Celiac Disease (CD) is an autoimmune disease characterized by inflammation of the intestinal mucosa due to an immune response to wheat gliadins. Some gliadin peptides (e.g., A-gliadin P57-68) induce an adaptive Th1 pro-inflammatory response. Other gliadin peptides (e.g., A-gliadin P31-43) induce a stress/innate immune response involving interleukin 15 (IL15) and interferon α (IFN-α). In the present study, we describe a stressed/inflamed celiac cellular phenotype in enterocytes and fibroblasts probably due to an alteration in the early-recycling endosomal system.
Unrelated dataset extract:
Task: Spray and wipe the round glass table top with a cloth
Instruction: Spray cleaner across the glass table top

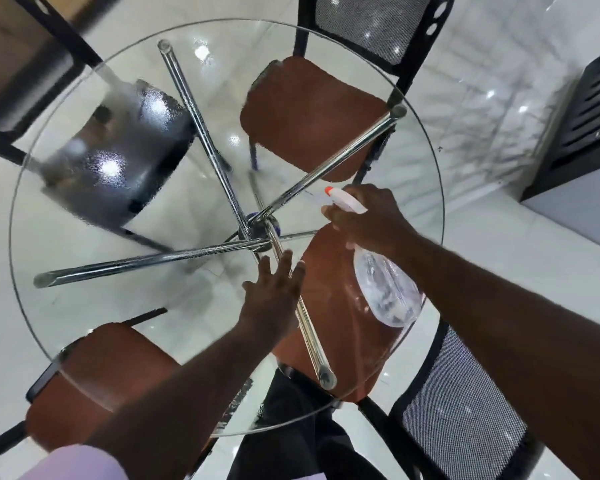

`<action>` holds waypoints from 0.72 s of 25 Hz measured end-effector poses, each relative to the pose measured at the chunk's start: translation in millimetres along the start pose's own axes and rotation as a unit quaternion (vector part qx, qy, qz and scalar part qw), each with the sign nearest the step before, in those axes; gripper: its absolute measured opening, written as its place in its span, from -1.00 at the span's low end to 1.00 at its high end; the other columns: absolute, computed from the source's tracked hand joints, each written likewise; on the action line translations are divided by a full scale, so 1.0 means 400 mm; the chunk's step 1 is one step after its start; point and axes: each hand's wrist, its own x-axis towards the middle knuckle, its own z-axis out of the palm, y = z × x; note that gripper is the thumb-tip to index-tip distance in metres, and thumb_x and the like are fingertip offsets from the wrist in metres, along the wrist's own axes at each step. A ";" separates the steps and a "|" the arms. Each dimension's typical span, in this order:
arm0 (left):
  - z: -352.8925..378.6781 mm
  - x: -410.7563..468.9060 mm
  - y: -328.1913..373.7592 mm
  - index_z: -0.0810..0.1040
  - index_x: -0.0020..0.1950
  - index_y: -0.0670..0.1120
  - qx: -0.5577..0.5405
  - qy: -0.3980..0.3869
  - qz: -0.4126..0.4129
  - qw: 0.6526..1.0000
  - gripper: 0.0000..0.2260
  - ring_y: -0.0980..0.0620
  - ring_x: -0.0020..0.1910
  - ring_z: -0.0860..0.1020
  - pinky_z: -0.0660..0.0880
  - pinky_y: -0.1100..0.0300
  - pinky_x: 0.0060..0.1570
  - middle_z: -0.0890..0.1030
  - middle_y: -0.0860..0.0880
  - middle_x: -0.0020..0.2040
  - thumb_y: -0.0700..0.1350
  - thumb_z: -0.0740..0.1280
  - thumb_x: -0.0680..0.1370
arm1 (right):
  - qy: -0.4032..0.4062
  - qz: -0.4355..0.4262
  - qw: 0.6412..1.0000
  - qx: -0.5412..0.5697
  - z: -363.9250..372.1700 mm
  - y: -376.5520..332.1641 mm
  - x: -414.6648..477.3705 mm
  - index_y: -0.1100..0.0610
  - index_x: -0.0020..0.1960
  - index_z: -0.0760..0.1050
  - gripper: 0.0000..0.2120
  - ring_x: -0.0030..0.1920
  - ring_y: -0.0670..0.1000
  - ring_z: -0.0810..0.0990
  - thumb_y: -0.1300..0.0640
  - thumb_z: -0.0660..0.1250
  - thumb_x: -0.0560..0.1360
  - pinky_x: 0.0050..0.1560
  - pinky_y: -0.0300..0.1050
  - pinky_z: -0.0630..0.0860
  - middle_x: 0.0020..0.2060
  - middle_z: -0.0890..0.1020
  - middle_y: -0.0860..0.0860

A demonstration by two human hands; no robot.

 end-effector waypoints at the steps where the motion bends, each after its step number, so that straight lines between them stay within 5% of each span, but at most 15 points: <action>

Celiac cells are more sensitive to the gliadin peptide P31-43 and IL15 than controls. This phenotype is reproduced in control cells by inducing a delay in early vesicular trafficking. This constitutive lesion might mediate the stress/innate immune response to gliadin, which can be one of the triggers of the gliadin-specific T-cell response.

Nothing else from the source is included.